↓↓↓

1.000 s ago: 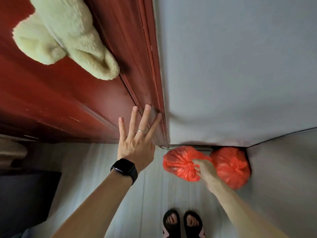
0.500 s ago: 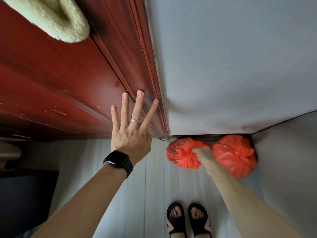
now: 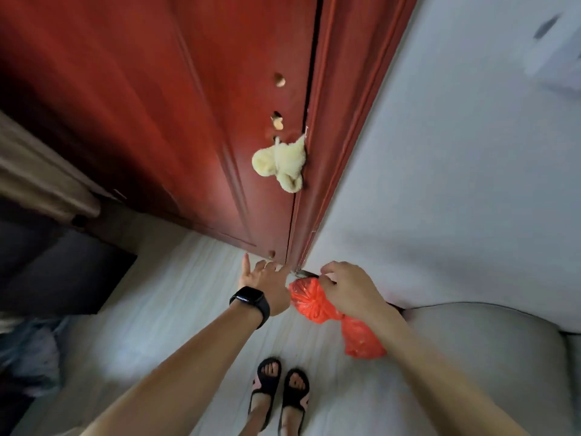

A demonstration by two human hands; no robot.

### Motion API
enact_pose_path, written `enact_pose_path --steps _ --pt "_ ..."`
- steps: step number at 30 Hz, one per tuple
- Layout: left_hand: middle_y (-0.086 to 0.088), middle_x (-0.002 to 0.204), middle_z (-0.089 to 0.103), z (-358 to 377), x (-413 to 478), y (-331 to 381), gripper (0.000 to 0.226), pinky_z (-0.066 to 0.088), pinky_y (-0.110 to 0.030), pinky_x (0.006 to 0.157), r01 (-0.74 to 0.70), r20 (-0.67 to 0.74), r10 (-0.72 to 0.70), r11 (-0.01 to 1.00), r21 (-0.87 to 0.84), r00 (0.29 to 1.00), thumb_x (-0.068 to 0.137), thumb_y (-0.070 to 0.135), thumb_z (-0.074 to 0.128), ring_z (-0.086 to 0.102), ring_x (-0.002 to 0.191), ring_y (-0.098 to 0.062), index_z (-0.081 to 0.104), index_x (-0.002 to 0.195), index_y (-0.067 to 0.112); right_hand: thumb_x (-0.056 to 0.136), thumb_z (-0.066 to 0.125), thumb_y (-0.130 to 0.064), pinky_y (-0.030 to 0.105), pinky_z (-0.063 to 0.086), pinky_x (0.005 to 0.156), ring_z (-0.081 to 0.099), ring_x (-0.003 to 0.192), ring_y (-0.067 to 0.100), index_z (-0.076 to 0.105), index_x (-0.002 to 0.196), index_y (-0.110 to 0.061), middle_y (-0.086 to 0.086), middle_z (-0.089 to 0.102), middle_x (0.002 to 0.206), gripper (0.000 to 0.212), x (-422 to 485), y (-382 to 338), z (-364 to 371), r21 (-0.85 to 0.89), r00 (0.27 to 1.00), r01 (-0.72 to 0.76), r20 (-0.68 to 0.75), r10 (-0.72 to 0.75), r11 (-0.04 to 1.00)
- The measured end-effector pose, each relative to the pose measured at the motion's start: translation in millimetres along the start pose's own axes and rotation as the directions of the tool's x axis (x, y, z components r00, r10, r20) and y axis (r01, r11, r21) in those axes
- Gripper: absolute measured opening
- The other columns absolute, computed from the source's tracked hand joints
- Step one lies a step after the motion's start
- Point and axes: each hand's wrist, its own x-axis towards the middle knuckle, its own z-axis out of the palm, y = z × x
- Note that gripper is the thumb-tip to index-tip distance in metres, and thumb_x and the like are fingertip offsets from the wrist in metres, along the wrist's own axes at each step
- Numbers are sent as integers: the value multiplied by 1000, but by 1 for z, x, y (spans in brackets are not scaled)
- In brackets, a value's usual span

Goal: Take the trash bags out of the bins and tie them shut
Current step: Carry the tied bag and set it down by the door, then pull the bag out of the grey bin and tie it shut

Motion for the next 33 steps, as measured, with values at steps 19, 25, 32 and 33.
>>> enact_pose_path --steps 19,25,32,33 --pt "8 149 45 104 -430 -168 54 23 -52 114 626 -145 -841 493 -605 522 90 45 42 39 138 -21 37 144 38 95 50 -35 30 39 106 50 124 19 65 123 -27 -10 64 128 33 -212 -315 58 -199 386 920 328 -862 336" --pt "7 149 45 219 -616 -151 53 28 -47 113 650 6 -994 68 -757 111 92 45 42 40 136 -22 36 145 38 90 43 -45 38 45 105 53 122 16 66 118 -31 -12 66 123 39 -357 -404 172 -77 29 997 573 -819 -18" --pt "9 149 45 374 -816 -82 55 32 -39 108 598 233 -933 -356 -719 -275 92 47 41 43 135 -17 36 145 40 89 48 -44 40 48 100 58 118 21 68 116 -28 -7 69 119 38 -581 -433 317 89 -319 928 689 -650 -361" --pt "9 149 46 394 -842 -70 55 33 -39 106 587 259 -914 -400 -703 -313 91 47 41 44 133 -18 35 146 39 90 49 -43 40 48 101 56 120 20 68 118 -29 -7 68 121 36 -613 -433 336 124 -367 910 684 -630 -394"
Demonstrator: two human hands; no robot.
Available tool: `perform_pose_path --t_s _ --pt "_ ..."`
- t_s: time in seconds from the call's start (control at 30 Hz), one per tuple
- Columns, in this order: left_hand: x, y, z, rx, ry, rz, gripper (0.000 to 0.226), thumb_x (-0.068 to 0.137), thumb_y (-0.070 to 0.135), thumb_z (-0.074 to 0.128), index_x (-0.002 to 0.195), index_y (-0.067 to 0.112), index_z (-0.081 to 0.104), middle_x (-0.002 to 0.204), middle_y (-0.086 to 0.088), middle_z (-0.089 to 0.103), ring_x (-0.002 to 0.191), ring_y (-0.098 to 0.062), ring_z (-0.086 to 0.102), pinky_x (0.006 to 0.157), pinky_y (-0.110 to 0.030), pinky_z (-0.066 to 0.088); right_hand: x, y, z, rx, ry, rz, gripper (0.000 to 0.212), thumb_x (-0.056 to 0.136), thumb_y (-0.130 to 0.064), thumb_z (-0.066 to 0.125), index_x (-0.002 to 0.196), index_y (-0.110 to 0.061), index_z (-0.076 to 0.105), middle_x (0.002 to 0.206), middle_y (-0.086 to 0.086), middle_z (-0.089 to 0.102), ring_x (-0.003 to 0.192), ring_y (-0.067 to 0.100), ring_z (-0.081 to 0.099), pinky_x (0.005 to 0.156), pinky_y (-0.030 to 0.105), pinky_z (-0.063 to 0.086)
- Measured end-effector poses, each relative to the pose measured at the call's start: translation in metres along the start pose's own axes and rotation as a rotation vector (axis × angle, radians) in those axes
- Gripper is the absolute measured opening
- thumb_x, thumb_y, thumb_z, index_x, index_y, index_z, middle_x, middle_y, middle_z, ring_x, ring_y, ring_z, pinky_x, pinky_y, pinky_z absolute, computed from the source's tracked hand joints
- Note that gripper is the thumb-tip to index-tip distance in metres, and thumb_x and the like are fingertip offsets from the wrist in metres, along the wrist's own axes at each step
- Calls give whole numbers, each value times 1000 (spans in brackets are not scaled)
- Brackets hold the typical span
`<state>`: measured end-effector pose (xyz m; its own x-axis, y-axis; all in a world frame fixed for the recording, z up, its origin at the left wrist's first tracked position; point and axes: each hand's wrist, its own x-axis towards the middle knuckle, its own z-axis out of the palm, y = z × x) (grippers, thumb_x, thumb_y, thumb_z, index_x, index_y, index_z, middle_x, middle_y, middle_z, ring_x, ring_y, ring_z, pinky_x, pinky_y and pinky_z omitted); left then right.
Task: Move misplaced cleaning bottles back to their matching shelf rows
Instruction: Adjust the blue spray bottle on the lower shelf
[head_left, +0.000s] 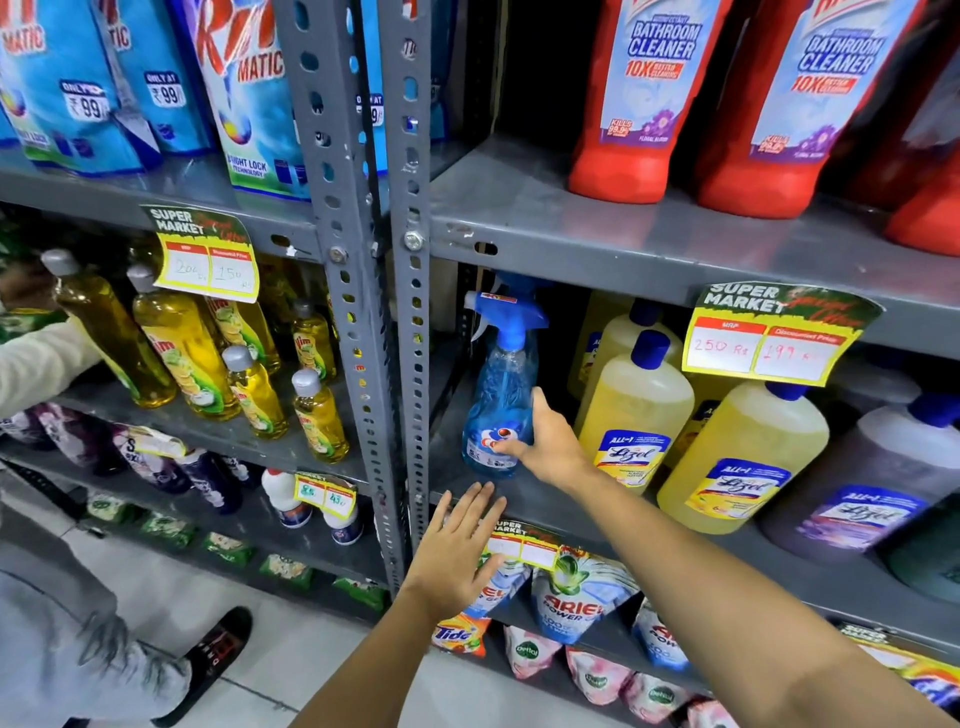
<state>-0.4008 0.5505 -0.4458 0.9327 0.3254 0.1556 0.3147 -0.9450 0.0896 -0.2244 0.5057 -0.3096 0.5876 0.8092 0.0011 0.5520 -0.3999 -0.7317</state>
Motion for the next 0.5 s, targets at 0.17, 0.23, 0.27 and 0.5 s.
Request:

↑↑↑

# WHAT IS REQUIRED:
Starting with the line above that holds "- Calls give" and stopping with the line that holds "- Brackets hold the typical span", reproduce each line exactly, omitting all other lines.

# RESULT:
- Calls give whole numbers, each value times 1000 (spans in brackets are not scaled)
- Brackets hold the typical span

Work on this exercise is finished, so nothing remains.